Tasso si dimostra interprete sensibilissimo delle tendenze della sua età,le contraddizioni nell’opera arricchiscono di essa i piani e le prospettive.
Altri interessanti “scontri” che possono essere evidenziati sono quelli tra:
CIELO e INFERNO ; CRISTIANI e PAGANI ; CAPITANO e COMPAGNI ERRANTI.
Simpatia per i devianti e i nemici
Alcuni critici affermano che Tasso avesse simpatia per i devianti,i nemici e gli sconfitti,egli si identificava con esse,mentre gli altri personaggi incarnanti l’istanza delle autorità sono poeticamente meno vivi.
L’autore vuole essere il poeta cristiano per eccellenza,ma sente una forte attrazione per i valori estranei alla controriforma.
Nella “Gerusalemme liberata” egli afferma, negando e prendendo le distanze da alcuni valori presentati come negativi,egli può celatamente farli trasparire dal testo ed esporli alla solidarietà del lettore.
Domande da interrogazione
- Quali sono le principali ambivalenze presenti nell'opera di Torquato Tasso?
- In che modo Tasso si confronta con le contraddizioni della sua epoca?

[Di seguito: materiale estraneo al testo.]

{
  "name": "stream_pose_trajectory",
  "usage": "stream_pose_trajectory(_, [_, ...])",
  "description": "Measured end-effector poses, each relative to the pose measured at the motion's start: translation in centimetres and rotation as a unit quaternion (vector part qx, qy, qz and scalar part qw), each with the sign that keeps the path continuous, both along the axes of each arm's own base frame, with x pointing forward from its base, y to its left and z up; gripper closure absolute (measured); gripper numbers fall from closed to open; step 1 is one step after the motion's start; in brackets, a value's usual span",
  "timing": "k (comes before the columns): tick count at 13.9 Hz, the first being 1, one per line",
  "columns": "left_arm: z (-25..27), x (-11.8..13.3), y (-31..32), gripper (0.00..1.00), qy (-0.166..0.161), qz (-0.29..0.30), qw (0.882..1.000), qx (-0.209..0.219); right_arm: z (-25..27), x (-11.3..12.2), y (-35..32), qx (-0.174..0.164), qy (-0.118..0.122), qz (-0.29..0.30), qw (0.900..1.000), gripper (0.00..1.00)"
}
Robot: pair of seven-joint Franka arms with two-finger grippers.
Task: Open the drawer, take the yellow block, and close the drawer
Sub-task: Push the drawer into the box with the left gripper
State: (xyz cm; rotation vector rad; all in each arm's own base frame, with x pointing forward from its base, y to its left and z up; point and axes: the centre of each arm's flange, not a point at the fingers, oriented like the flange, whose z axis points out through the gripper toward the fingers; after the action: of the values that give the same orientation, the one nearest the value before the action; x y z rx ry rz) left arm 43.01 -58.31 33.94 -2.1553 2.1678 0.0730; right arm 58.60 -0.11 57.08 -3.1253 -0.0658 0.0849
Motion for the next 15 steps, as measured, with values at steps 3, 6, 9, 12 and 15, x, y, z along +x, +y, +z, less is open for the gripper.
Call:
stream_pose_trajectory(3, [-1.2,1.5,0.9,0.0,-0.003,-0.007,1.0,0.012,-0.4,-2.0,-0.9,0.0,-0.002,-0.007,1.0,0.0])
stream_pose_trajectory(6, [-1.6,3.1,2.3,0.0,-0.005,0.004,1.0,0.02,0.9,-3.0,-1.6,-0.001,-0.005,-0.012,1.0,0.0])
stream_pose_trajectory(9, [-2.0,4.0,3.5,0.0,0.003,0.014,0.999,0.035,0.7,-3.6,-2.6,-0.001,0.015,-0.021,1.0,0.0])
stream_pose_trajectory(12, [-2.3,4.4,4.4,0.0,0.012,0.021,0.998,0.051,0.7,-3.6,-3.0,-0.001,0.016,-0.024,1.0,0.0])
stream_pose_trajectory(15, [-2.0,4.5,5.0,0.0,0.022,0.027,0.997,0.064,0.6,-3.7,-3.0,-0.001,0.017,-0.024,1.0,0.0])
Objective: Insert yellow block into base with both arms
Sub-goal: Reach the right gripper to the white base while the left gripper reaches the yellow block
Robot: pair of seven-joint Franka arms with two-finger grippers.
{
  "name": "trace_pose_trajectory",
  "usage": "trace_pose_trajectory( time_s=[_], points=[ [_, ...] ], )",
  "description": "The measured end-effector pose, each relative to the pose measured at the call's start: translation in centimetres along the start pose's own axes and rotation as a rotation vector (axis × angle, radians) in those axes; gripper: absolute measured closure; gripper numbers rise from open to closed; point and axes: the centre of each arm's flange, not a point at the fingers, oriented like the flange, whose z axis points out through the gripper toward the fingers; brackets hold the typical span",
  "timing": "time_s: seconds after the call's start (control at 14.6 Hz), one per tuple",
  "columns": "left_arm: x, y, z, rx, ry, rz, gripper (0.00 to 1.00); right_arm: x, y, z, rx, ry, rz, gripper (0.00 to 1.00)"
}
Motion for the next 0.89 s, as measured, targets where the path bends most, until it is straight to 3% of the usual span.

- Qual è la posizione di Tasso nei confronti dei devianti e degli sconfitti?
L'opera di Tasso riflette un'anima in contrasto, evidenziando ambivalenze come la celebrazione della corte e la critica ai suoi aspetti negativi, la volontà di celebrare valori cristiani e l'attrazione per il voluttuoso, e la glorificazione della guerra accanto alla sua atrocità (testo).

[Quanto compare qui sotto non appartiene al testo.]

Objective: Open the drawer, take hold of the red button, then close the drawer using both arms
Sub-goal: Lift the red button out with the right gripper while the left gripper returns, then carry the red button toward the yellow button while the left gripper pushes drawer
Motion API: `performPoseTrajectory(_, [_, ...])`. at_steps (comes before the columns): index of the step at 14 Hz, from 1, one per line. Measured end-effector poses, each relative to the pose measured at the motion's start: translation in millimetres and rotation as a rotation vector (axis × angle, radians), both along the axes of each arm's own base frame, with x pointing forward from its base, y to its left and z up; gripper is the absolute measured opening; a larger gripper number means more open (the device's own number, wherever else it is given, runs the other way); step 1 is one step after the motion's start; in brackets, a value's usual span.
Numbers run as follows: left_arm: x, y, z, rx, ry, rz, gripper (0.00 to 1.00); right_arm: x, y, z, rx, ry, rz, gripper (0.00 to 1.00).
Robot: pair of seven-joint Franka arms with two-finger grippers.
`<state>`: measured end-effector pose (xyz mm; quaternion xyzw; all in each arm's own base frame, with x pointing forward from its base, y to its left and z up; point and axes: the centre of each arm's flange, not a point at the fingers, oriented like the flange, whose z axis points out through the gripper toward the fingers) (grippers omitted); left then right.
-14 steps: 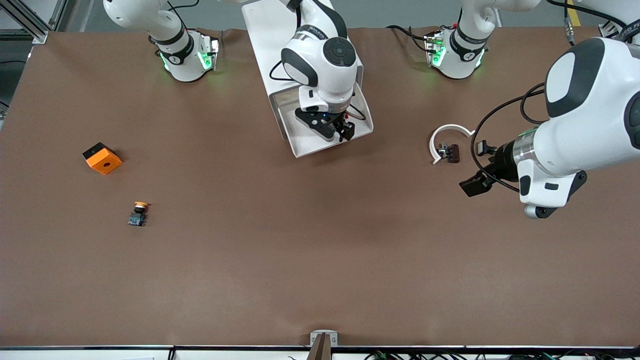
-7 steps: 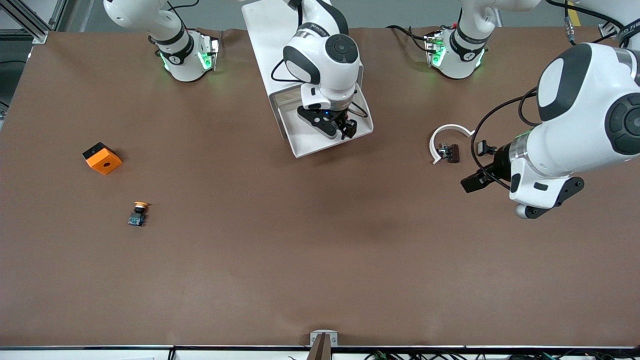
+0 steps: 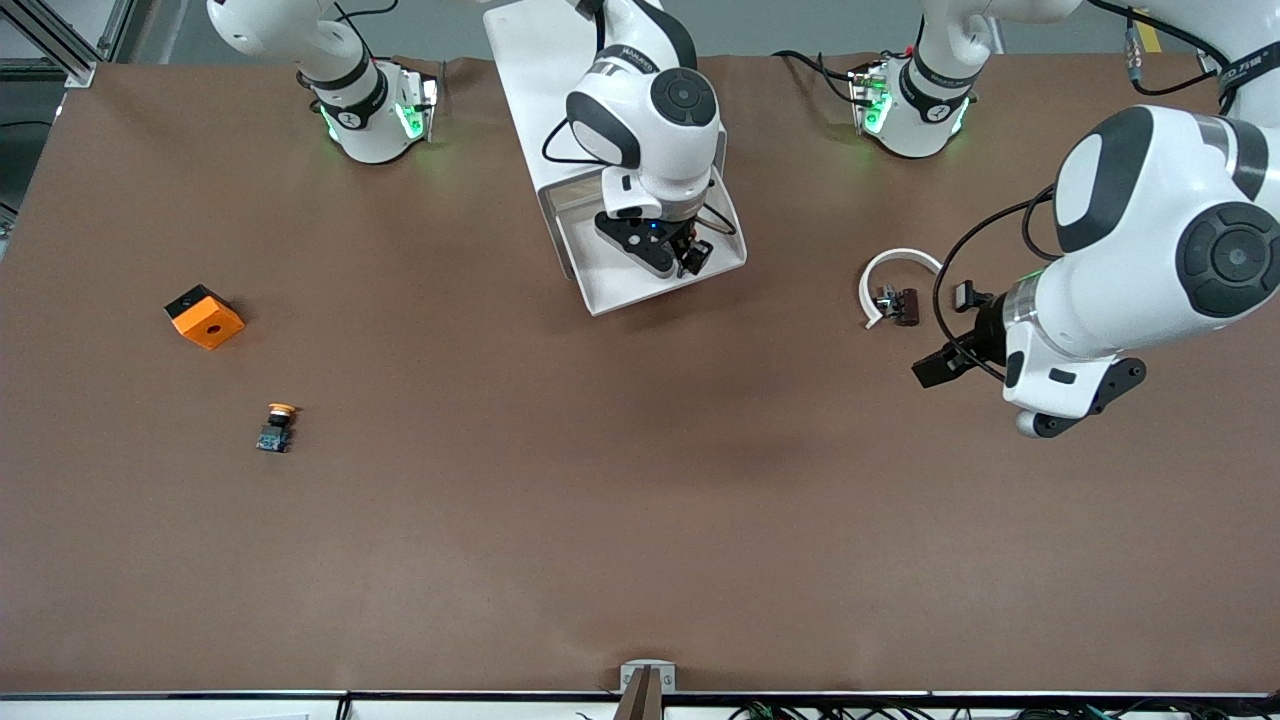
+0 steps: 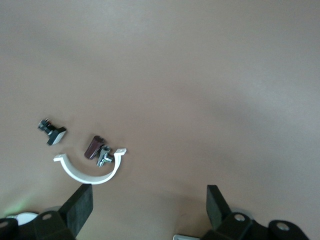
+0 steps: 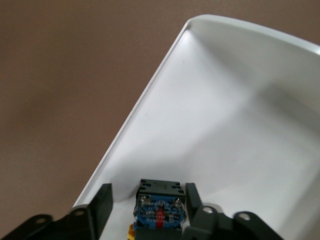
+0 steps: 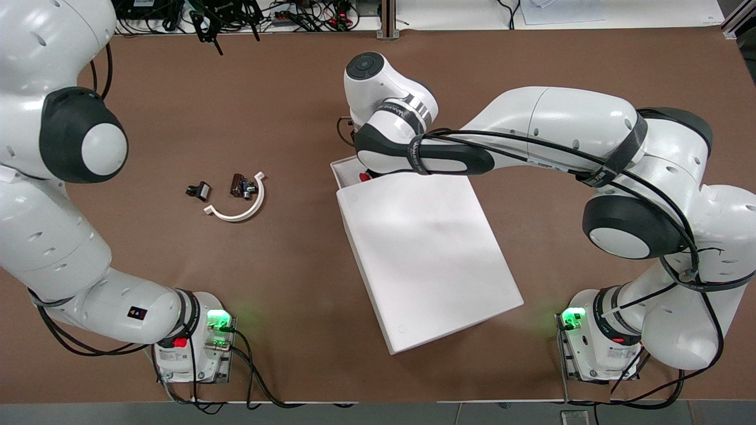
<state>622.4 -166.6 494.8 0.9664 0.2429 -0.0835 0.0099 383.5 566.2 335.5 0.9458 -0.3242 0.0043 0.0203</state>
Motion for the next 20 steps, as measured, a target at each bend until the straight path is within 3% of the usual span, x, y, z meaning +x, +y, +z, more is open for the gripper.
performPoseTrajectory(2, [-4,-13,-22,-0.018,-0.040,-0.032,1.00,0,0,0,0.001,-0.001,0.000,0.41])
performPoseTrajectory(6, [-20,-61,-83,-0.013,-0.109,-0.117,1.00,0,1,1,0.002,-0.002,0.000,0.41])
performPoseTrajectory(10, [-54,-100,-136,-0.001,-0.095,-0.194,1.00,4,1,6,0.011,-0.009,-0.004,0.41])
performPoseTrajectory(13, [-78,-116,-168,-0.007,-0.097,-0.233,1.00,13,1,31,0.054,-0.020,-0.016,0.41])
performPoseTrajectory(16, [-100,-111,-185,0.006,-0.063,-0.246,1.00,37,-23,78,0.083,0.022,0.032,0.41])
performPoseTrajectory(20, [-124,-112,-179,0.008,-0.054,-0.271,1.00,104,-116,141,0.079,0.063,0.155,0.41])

Tasso si dimostra un interprete sensibile delle contraddizioni del suo tempo, arricchendo la sua opera con scontri tra cielo e inferno, cristiani e pagani, e capitano e compagni erranti, rendendo il poema epico complesso e stratificato (testo).
Tasso mostra simpatia per i devianti e gli sconfitti, identificandosi con loro, mentre i personaggi che rappresentano le autorità risultano meno vividi; egli cerca di essere il poeta cristiano per eccellenza, ma è attratto anche da valori estranei alla controriforma (testo).